● **Exercise brief**:
From start to end, print the entire listing below exactly.

------ Data block

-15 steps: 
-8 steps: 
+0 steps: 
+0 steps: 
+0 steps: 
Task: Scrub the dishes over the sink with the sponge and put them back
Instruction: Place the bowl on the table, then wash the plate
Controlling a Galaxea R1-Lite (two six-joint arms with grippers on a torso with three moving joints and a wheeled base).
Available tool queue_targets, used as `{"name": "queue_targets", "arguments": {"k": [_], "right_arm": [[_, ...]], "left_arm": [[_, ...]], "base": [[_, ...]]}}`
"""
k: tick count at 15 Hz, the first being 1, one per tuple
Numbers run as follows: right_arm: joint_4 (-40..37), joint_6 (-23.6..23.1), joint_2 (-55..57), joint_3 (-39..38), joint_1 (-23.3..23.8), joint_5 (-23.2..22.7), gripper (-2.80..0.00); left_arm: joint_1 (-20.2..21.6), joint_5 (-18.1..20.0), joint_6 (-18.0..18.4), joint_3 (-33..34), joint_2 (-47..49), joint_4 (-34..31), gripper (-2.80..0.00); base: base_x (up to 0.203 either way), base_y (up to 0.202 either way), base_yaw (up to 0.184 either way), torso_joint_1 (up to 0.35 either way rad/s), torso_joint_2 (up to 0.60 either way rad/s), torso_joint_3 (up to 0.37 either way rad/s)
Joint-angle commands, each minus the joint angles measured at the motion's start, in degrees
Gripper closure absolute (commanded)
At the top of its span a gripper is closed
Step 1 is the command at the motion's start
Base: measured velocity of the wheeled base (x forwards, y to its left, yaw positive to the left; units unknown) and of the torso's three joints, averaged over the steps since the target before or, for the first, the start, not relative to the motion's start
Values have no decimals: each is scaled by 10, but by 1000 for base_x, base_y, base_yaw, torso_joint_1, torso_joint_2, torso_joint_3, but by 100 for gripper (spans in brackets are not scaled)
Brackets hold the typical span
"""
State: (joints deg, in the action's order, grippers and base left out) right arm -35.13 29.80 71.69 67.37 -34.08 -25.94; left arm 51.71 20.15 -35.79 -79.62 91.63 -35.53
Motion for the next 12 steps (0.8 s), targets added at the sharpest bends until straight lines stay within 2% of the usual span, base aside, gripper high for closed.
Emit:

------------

● **Answer box**:
-15 steps: 
-8 steps: 
+0 steps: 
+0 steps: 
+0 steps: 
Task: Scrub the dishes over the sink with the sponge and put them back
Instruction: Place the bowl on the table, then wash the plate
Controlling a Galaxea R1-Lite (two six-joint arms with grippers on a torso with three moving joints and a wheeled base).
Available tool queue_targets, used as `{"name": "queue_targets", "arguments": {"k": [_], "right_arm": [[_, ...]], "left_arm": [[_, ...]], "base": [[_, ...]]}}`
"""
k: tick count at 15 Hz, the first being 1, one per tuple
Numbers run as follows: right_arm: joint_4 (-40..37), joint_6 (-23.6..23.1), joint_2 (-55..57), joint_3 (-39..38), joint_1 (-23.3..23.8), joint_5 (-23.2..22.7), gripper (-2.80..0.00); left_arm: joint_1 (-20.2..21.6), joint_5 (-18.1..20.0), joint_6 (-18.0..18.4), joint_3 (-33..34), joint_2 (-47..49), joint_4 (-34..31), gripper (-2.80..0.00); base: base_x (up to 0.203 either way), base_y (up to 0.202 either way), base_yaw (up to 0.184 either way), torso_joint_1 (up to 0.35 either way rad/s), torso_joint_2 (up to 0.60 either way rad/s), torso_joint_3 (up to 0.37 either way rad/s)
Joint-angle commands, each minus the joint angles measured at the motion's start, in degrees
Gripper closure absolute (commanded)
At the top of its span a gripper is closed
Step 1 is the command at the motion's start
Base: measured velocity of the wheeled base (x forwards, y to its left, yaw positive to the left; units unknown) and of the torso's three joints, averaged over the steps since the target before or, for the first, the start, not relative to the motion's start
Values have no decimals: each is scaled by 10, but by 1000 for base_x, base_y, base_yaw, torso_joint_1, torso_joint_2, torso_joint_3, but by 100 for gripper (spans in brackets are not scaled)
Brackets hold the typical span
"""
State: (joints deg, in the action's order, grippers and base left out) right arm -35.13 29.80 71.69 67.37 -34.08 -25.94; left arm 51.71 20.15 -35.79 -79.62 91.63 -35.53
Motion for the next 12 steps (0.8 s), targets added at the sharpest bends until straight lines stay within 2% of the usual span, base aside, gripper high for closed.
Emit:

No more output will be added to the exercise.